The Alpha nodded. “The cycle of vengeance burns until it dies. You can forgive the one who wrongs you, but you do not. The chance for forgiveness lies with the Old Bitch now.”

“I melt the flesh from her bones!” the Old Bitch snarled.

“You try,” the Alpha said, shaking his head.

“I claim vengeance as well!” Nightwing said.

“You are not of our pack,” the Alpha said.

She motioned at me. “Neither are they!”

The Alpha glowered at her. “They live with us, perform the work we ask, share their wealth and knowledge freely. You could do this but you refuse, again and again you refuse.
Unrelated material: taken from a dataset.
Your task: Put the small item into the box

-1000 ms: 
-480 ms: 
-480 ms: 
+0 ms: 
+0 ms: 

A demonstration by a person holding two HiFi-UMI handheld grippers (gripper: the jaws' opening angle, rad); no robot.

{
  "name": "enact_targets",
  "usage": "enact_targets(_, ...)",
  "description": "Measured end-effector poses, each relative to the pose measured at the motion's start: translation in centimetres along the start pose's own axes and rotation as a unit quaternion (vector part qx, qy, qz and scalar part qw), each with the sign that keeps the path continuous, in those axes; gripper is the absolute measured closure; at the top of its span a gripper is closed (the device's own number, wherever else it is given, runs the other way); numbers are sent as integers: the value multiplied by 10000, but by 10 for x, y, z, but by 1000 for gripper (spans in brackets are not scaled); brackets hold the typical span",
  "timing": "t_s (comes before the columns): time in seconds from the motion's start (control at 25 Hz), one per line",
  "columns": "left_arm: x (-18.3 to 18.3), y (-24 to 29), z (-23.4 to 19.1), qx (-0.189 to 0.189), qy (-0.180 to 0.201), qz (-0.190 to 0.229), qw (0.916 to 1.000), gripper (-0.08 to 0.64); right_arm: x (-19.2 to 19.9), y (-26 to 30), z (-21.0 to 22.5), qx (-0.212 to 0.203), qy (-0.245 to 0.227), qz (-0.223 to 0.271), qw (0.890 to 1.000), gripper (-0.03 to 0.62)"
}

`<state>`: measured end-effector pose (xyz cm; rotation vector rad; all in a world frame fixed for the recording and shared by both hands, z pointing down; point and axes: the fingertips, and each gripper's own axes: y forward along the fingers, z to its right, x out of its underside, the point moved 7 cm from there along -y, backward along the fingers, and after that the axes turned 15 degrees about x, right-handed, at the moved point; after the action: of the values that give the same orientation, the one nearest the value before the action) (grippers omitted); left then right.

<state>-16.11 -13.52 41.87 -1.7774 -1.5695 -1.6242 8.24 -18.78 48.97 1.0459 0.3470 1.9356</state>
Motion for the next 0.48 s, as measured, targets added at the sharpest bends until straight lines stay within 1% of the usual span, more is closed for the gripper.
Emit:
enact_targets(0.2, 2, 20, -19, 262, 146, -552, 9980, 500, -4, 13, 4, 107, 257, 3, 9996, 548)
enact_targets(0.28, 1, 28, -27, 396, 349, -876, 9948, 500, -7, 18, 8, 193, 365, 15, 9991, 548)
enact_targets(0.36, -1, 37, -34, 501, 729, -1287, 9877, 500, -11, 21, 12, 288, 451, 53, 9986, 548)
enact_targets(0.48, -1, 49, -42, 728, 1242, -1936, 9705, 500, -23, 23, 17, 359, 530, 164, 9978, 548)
You are Equestrian and serve only the Princesses.”

Also, we weren’t the ones asking for revenge, but details.

Nightwing stepped back, then recovered her composure and stared back at the Alpha with determination. “Give me my vengeance and I will forswear the Princesses, and serve only you.” She looked like she was going to be sick, as she added, “In all ways.”

The Alpha drummed his claws against the edge of his throne. “Very well. If Wave survives the Old Bitch, you take your turn.”
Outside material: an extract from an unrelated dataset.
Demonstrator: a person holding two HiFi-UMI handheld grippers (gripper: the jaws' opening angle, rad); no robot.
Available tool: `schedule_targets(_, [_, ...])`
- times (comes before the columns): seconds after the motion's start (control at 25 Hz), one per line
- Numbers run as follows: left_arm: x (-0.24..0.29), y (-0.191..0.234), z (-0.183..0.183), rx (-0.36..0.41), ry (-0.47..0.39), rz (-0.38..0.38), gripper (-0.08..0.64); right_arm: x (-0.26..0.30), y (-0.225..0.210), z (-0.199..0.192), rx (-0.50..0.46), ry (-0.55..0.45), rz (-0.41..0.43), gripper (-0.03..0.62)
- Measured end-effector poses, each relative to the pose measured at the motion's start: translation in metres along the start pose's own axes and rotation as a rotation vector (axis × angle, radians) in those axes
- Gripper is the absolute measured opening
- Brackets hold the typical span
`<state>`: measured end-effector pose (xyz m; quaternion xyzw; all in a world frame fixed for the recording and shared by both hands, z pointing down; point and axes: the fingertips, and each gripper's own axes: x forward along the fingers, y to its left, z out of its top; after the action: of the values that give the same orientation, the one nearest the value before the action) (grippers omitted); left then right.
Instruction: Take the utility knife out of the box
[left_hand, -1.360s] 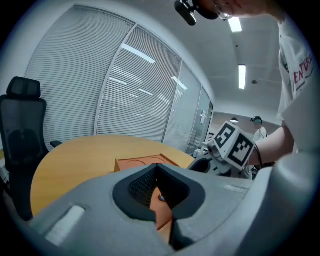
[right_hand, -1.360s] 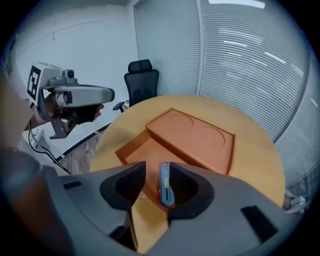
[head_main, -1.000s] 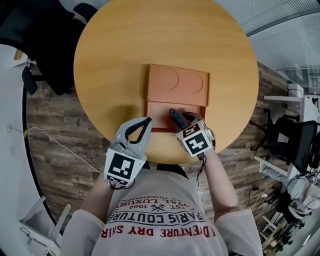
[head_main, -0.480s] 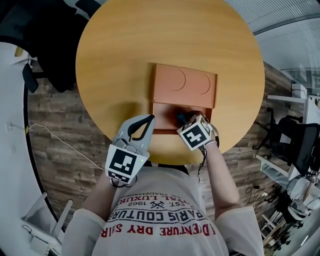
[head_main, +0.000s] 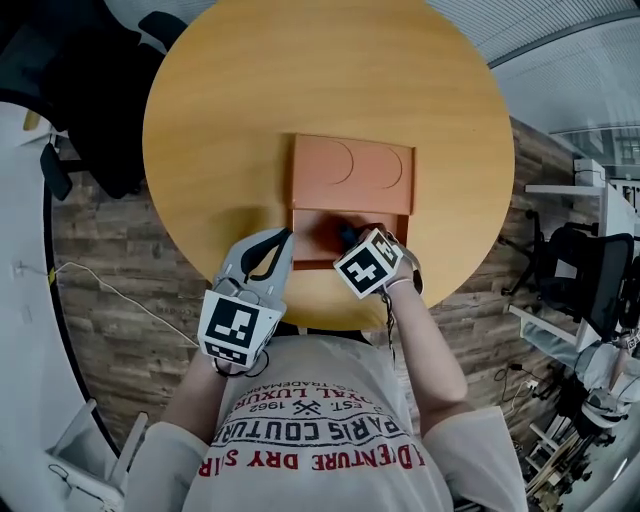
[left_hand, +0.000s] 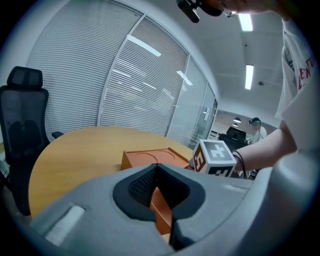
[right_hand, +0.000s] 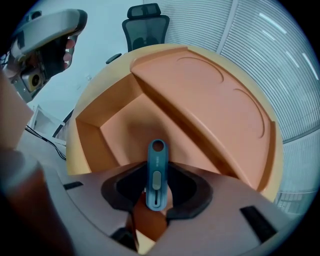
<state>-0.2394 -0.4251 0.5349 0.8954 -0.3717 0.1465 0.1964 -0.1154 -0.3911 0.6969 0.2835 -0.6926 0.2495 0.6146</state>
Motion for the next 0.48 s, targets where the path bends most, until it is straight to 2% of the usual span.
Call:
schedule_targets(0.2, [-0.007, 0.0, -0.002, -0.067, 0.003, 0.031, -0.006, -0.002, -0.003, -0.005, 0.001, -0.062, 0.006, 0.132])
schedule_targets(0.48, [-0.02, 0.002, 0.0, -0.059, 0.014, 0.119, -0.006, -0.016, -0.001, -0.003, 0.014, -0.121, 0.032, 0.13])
“Not Wave,” Nightwing said. “I claim vengeance against Fire.”

“Bring it on,” Fire replied, mouth flat and jaggy.


The Diamond Dogs had an armory, with all kinds of period-appropriate weapons. I took a crossbow, a cutlass, and a spear, along with some light armor. I also had the warp crystal tucked under my chestplate – this wasn’t the sort of fight where I was willing to hold back.

The Old Bitch smirked as she watched me arm myself. “Weapons do not save you,” she said. “My aspect is growth and rot.”

“Sounds tasty,” I said, cracking my faceplate and licking my tongue over the edge. I wasn’t actually sure that I’d be able to get the warp crystal to eat her magic like it had eaten Luna’s, or it if would do anything useful if I tried, but I wasn’t about to taunt her by telling her the techniques I was actually planning to use.

“So are we doing this?” Fire asked, loading himself down with weapons of his own.

I nodded. “Even if we both lose, we’ll have Star and Perro and Rover to look after the kids. And if a single opponent is enough to make us drop everything and run, we really are going to be running forever.”

I sent, because I wasn’t going to say it aloud, “And I’m pretty sure your diversion is going to kill a lot of innocent people. I’m still not happy about the Dominance.”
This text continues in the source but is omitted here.